◆ **Task brief**
Output the number of lines in the entries below with the string "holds" in them, and nothing further.

(Collected data entries)
━━━━
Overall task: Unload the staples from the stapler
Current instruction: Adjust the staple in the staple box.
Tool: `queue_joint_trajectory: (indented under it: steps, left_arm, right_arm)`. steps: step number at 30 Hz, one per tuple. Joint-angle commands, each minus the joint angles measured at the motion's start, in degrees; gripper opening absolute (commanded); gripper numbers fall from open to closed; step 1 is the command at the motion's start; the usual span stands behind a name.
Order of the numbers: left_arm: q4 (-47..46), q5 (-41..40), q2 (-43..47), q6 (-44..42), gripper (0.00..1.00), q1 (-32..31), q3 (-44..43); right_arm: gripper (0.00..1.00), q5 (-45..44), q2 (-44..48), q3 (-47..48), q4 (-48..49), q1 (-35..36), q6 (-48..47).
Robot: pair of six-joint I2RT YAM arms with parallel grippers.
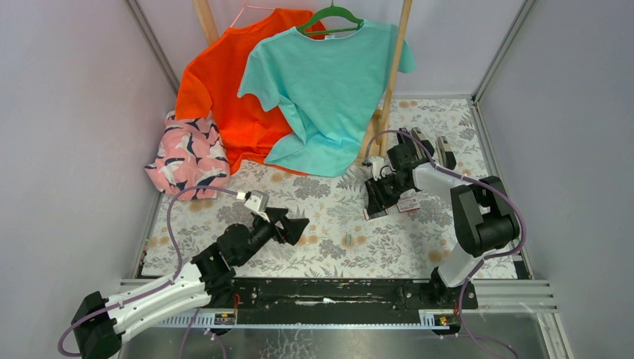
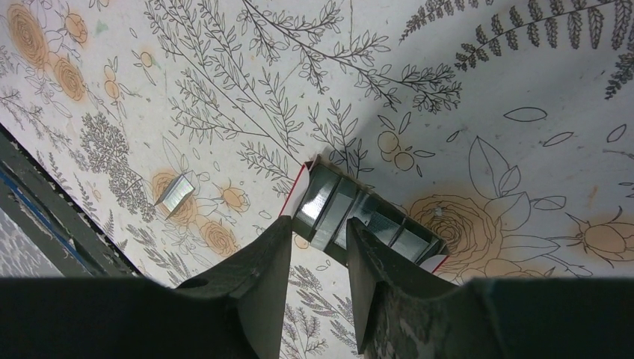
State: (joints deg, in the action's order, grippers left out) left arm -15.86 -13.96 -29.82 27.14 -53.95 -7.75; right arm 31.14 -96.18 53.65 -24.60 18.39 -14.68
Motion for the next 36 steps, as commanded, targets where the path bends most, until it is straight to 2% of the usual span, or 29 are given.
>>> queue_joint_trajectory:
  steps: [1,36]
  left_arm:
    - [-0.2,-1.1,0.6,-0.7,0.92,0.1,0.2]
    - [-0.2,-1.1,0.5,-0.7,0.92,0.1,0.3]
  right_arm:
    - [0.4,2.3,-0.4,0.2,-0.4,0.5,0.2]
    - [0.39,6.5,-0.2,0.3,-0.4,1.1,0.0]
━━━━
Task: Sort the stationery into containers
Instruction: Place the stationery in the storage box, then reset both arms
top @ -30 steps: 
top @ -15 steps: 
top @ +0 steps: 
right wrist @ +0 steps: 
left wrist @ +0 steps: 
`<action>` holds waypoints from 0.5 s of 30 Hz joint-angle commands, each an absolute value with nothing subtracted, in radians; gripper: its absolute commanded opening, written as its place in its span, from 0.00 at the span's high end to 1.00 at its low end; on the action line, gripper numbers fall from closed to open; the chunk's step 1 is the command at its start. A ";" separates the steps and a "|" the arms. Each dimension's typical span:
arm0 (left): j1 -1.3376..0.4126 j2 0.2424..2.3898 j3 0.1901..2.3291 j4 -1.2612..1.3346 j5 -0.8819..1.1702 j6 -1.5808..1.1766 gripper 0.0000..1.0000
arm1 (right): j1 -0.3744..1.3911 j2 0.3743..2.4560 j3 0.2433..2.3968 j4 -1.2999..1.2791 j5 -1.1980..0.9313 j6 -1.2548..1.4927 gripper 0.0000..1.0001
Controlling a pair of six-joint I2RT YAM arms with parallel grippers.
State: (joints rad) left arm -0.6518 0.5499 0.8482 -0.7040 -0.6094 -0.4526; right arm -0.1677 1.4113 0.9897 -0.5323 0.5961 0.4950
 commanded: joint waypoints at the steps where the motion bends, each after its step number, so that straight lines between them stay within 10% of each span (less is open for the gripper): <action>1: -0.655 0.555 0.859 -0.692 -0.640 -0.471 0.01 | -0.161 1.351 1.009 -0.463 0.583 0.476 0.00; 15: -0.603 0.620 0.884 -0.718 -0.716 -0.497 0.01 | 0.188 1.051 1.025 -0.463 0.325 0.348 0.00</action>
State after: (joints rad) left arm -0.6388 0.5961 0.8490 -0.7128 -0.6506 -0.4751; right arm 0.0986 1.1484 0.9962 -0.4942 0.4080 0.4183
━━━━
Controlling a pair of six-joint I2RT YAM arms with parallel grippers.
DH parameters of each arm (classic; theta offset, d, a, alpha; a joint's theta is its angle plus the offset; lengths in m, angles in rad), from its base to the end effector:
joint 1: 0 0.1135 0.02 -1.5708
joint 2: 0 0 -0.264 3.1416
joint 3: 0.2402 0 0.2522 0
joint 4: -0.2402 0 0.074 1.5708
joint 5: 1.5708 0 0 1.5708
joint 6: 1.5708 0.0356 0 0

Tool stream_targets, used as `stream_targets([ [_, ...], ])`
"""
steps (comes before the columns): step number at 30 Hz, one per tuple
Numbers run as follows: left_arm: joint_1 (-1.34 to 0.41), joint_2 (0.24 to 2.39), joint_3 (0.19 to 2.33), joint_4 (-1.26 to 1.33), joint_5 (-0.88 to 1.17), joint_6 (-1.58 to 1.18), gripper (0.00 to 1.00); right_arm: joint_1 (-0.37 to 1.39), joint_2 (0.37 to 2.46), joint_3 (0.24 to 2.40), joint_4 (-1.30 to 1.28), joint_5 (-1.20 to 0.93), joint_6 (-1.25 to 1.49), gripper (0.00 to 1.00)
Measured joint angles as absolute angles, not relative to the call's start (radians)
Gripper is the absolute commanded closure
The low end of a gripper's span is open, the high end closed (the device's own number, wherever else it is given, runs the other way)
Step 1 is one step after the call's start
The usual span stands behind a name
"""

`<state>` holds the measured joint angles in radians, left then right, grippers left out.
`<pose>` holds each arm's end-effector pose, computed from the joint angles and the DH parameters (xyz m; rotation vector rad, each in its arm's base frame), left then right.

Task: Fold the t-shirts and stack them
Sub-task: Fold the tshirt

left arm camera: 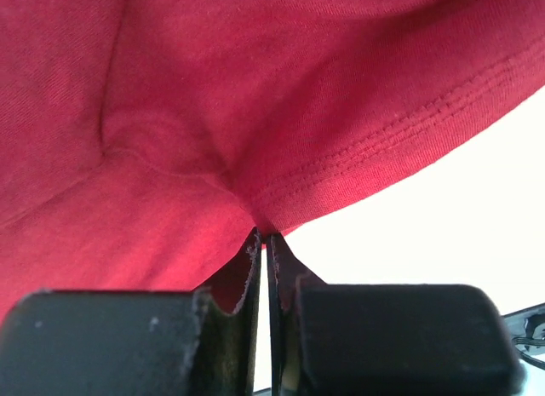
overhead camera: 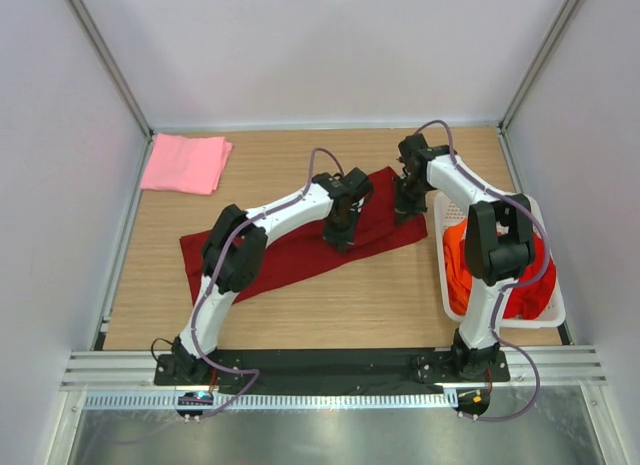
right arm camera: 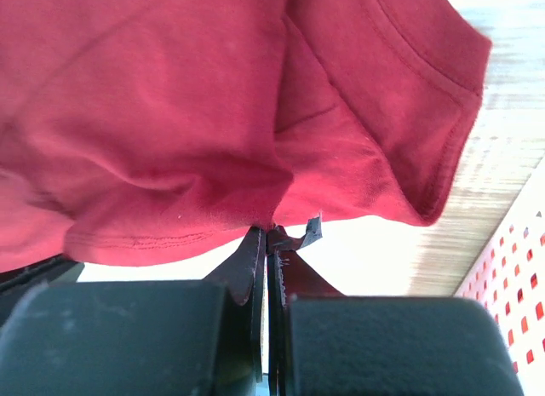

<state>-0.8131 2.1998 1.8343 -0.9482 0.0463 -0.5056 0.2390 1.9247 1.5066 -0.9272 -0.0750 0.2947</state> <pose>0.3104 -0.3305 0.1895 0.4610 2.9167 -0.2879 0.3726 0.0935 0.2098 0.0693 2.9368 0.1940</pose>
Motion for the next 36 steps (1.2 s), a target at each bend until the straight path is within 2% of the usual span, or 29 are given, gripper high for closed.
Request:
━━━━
◆ **Answer to this exercise**
3